The key purpose of any circuit breaker is to quickly stop the flow of electricity when potentially hazardous overcurrent conditions are detected. They act like automatic switches that cut power to wires and connected equipment to prevent electrical fires, damage, or shocks.

Inside the breaker, a bimetal strip or electromagnet coil withstands normal current flow but heats up and bends when overload amperage passes through. This trips the internal mechanism, forcing the contacts open and interrupting current.

Once tripped, the breaker can simply be reset to reconnect contacts and restore power. This resetting ability makes breakers more convenient than fuses. The system does not require replacing a fuse each time.
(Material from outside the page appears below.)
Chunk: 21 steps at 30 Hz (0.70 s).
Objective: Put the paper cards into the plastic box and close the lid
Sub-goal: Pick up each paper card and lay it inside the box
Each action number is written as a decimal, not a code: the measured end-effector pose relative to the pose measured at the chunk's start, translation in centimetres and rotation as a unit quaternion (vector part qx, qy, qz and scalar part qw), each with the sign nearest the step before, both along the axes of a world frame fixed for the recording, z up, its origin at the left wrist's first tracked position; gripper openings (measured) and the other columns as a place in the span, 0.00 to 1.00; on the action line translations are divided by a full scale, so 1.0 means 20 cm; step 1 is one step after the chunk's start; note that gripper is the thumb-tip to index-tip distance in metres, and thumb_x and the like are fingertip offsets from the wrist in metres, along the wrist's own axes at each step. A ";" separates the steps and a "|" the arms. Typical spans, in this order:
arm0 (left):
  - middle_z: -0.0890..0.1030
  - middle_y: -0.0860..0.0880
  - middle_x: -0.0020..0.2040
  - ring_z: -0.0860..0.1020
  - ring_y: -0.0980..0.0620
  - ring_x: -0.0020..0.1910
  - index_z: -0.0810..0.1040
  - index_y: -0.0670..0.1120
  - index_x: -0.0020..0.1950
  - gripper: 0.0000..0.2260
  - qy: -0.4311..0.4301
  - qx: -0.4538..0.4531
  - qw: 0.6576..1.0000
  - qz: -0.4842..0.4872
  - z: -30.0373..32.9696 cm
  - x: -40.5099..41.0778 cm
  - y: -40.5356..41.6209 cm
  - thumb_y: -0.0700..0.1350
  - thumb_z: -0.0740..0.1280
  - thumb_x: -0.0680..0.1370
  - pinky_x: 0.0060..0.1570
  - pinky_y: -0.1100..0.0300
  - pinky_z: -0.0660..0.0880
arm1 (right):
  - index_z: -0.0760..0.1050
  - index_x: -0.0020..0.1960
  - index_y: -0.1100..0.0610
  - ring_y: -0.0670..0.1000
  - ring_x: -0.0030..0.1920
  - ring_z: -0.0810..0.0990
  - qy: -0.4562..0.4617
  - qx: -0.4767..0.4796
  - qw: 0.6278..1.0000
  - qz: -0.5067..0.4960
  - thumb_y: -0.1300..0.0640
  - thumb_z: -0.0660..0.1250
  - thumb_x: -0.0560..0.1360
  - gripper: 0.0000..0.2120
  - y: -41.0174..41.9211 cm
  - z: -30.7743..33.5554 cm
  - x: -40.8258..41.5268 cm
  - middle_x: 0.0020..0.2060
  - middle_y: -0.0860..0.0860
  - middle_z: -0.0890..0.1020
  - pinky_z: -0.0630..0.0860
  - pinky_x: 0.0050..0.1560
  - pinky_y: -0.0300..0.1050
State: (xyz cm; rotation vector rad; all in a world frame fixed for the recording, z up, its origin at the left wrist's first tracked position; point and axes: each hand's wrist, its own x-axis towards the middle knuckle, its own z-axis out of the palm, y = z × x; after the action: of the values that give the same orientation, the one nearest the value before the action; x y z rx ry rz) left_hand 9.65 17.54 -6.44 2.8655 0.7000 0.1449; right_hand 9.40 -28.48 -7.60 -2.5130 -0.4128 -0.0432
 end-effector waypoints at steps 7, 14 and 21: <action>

In summary, circuit breakers provide continuous overcurrent sensing, instant tripping on faults, and resettability in a single automatic protection device.

Types of Circuit Breakers

While all circuit breakers detect overloads, several different varieties exist:

1. Single Pole

Single pole breakers have one set of contacts and interrupt one “hot” wire in a 120V circuit. They are used to protect lighting, receptacle, and small appliance branch circuits.

2. Double Pole

Double pole breakers have two sets of contacts and disconnect both hot wires in a 240V circuit. They protect large appliance circuits like for electric dryers, ranges and air conditioners.

3. GFCI

Ground fault circuit interrupter (GFCI) breakers detect current leaking to ground and cut power to prevent lethal shocks. They provide an extra layer of protection from electrocution in wet areas.

4. AFCI

Arc fault circuit interrupter (AFCI) breakers detect hazardous electrical arcing in wiring and short it out before it starts a fire. Now required in most residential circuits.

5. Specialty

Specialty breakers add features like manual on/off switching or surge protection. Smart electronic breakers are an emerging technology trend.

Circuit Breaker Amp Ratings

Circuit breakers are designed to trip when amperage flow exceeds the amp rating on the breaker. Common residential circuit breaker sizes include:

15 amps – General lighting and receptacle circuits
20 amps – Kitchen/bathroom/laundry receptacles
30 amps – Electric clothes dryer
40-60 amps – Central air conditioner/electric range

Choosing the proper breaker amperage involves matching it to the ampacity rating of the wires it will protect. This ensures the wires can handle the maximum current that may flow without overheating.

If replacing a breaker, the new unit should have the identical amp rating as the original. Never increase breaker amps without also replacing the wires with thicker gauge ones rated for the higher ampacity.

Troubleshooting Tripped Breakers

When a circuit breaker trips unexpectedly, start troubleshooting by identifying the potential overload cause:

Too many appliances running on one circuit
Worn out motor drawing excess current
Short circuit due to damaged wires or devices
Loose/corroded connection points

If the breaker won’t stay reset or trips frequently, a larger underlying problem likely exists. Consulting an electrician to inspect the wiring and connected loads is recommended.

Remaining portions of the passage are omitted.